Drei Regime, drei Fragen

Jedes Regime stellt eine eigene Frage. Die KI-Verordnung: Ist das System selbst sicher und konform? Das Verwaltungsrecht: Ist diese Entscheidung sorgfältig getroffen und kann der Bürger sie nachvollziehen? Die DSGVO: Darf eine Maschine diese Entscheidung überhaupt allein treffen, und welche Rechte hat die betroffene Person? Ein konformes KI-System kann dennoch eine mangelhaft begründete Entscheidung hervorbringen. Behandeln Sie die Regime daher getrennt und stapeln Sie sie.

Art. 22 DSGVO als Untergrenze

Artikel 22 DSGVO untersagt eine Entscheidung, die ausschließlich auf automatisierter Verarbeitung beruht und den Bürger erheblich beeinträchtigt, es sei denn, es besteht eine gesetzliche Grundlage oder Einwilligung — mit geeigneten Garantien. In der Praxis bedeutet das: ein bedeutsames menschliches Eingreifen, ein Recht auf Erläuterung sowie die Möglichkeit, den eigenen Standpunkt darzulegen und die Entscheidung anzufechten. Ein Sachbearbeiter, der ein Systemergebnis bloß abstempelt, gilt nicht als bedeutsames Eingreifen.

Das Verwaltungsrecht: Sorgfalt und Begründung

Das Verwaltungsrecht fügt Anforderungen hinzu, die unabhängig vom Datenschutz bestehen. Eine Entscheidung muss sorgfältig vorbereitet und ordnungsgemäß begründet sein. Bei einer algorithmisch unterstützten Entscheidung bedeutet das, dass die Behörde erklären können muss, warum das Ergebnis zustande kam — nicht bloß, dass ein Modell es so sagte. Eine nicht nachvollziehbare „Blackbox" lässt sich nicht begründen und hält vor Gericht nicht stand.

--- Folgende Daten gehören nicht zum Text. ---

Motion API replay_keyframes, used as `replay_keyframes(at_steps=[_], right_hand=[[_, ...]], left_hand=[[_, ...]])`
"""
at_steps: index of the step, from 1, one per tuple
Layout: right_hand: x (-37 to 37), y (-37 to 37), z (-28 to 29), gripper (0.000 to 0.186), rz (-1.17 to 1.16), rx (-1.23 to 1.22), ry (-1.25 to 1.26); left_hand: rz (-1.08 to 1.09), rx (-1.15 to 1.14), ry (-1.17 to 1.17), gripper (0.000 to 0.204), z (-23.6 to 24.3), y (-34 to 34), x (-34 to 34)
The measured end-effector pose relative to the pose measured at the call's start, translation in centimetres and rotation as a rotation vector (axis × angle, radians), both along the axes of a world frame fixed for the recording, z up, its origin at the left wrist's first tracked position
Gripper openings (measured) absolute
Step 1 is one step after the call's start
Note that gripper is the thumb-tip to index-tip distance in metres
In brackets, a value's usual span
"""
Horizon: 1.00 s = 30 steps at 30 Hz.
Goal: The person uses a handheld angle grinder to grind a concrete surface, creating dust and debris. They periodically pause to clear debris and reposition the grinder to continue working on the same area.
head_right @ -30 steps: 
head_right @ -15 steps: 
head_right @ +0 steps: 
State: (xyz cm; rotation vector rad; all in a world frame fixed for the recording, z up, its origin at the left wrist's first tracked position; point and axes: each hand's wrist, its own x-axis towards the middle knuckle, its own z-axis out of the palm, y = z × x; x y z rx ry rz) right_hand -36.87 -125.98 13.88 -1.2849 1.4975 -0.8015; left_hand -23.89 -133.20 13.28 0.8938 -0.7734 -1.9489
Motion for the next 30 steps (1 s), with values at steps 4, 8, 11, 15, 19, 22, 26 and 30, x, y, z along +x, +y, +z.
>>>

Menschliche Aufsicht ist mehr als ein Knopf

Die KI-Verordnung verlangt bei Hochrisiko-Systemen eine wirksame menschliche Aufsicht (Art. 14): Der Mensch muss das Ergebnis verstehen, ignorieren und außer Kraft setzen können. Das fügt sich an Art. 22 DSGVO und an das Verwaltungsrecht an, ist aber keine Formalität. Aufsicht ist nur wirksam, wenn die prüfende Person Zeit, Befugnis und Einsicht hat, um wirklich abzuweichen. Siehe den breiteren Kontext in KI in der öffentlichen Verwaltung und die Anforderungen bei Hochrisiko-Pflichten.

Was zu tun ist

  • Erfassen Sie pro Entscheidungsprozess die drei Regime: KI-Verordnung, Verwaltungsrecht und Art. 22 DSGVO, jeweils getrennt.
  • Sichern Sie ein bedeutsames menschliches Eingreifen: kein Abstempeln, sondern Zeit und Befugnis zum Abweichen.
  • Machen Sie die Begründung reproduzierbar: Das System muss erklären, warum, damit die Entscheidung verwaltungsrechtlich haltbar ist — siehe Erklärbarkeit von Behördenalgorithmen.
  • Führen Sie eine Grundrechtsprüfung durch vor der Inbetriebnahme — siehe FRIA.
  • Registrieren Sie das System im Algorithmenregister.

Eine automatisierte Behördenentscheidung ist erst rechtmäßig, wenn sie auf allen drei Ebenen standhält. Konformität ist die Grundlage, nicht der Endpunkt.

Quellen

  1. https://eur-lex.europa.eu/eli/reg/2024/1689/oj
    Verordnung (EU) 2024/1689 (KI-Verordnung): Hochrisiko Anhang III und menschliche Aufsicht (Art. 14).
  2. https://eur-lex.europa.eu/eli/reg/2016/679/oj
    Verordnung (EU) 2016/679 (DSGVO): Artikel 22 zur automatisierten Entscheidung im Einzelfall.